Source: 11th RSI International Conference on Robotics and Mechatronics# ICRoM 2023 Published:2023


Abstract

The proper diagnosis of keratoconus as a main ocular disorder is imperative for reducing the risk of vision blurring and potential blindness. Additionally, keratoconus (KC) significantly increases the risk of refractive eye surgeries. By using Artificial Intelligence (AI) and machine vision for early and automatic diagnosis, the risks and costs in medical systems could be significantly reduced. This study introduces an image dataset acquired by the Pentacam device, which is commonly used in keratoconus diagnosis. These images include four eye topography maps and have been labeled by three experts in two categories Suitable for refractive surgery and Non-suitable for refractive surgery. Distinguishing between these two categories in certain images poses a significant challenge. In the diagnosis of keratoconus, ophthalmologists perform a comprehensive evaluation of corneal topography maps and assign different levels of significance to each map. This research paper presents a novel algorithm that utilizes AI to imitate this medical insight. For this purpose, a regression network has been integrated into the classification algorithm to obtain the importance degree for each map.
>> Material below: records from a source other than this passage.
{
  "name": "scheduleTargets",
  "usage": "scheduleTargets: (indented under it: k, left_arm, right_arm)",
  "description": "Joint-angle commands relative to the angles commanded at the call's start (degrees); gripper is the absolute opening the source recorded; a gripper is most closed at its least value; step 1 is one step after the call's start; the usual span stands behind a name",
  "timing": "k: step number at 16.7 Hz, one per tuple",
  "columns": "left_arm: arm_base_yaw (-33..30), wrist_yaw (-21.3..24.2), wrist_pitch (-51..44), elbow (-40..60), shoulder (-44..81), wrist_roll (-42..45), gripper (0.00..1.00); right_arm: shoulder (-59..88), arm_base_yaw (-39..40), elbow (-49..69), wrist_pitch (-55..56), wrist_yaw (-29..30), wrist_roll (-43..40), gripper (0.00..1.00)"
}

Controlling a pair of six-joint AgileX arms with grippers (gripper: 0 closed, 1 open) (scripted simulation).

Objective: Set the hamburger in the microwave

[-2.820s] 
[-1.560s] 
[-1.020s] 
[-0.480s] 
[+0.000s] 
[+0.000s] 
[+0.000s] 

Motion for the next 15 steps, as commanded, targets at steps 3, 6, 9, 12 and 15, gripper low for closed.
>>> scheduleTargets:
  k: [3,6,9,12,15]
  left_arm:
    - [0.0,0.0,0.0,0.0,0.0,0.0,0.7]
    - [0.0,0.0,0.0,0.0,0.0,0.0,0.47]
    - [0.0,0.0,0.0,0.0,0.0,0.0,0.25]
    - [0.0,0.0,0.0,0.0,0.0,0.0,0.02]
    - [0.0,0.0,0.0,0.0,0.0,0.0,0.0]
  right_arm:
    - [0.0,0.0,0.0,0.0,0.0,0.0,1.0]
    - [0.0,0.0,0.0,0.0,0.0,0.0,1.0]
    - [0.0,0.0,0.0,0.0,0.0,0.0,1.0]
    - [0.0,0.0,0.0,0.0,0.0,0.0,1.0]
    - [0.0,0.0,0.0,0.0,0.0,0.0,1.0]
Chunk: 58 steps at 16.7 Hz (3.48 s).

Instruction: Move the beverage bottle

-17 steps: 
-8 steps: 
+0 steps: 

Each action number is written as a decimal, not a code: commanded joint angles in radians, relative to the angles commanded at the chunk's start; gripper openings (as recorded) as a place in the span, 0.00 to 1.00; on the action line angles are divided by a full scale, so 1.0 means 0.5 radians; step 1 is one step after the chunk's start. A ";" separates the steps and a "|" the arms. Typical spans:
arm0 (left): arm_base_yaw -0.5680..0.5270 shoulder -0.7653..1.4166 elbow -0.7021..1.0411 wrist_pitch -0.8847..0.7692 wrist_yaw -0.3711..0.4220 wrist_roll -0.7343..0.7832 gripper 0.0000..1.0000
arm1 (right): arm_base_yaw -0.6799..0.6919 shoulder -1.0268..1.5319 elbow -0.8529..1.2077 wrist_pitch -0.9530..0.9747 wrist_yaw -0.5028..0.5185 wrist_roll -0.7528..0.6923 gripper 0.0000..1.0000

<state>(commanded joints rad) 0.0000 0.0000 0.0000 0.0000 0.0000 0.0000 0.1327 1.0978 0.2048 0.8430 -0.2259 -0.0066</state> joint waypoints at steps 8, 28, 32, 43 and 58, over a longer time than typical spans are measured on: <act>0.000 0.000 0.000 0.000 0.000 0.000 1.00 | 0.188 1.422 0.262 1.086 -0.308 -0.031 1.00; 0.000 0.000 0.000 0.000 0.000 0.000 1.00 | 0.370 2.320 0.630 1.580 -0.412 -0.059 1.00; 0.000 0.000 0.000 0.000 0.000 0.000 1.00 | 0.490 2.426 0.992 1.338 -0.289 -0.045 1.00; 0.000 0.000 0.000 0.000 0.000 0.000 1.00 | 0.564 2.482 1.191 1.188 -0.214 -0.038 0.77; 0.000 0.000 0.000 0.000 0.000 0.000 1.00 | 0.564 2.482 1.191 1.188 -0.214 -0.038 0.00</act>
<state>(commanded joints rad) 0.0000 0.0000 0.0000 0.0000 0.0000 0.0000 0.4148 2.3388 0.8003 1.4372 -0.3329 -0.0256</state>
The degree of importance, which was created for each of the four maps, quantifies the level of attention given to each map in order to facilitate ideal classification. The suggested algorithm in this article utilizes a range of backbones as well as transfer learning techniques. The most favorable outcome was observed while utilizing the VGG backbone in the algorithm, yielding an F1-score of 95%, which is very promising. © 2023 IEEE.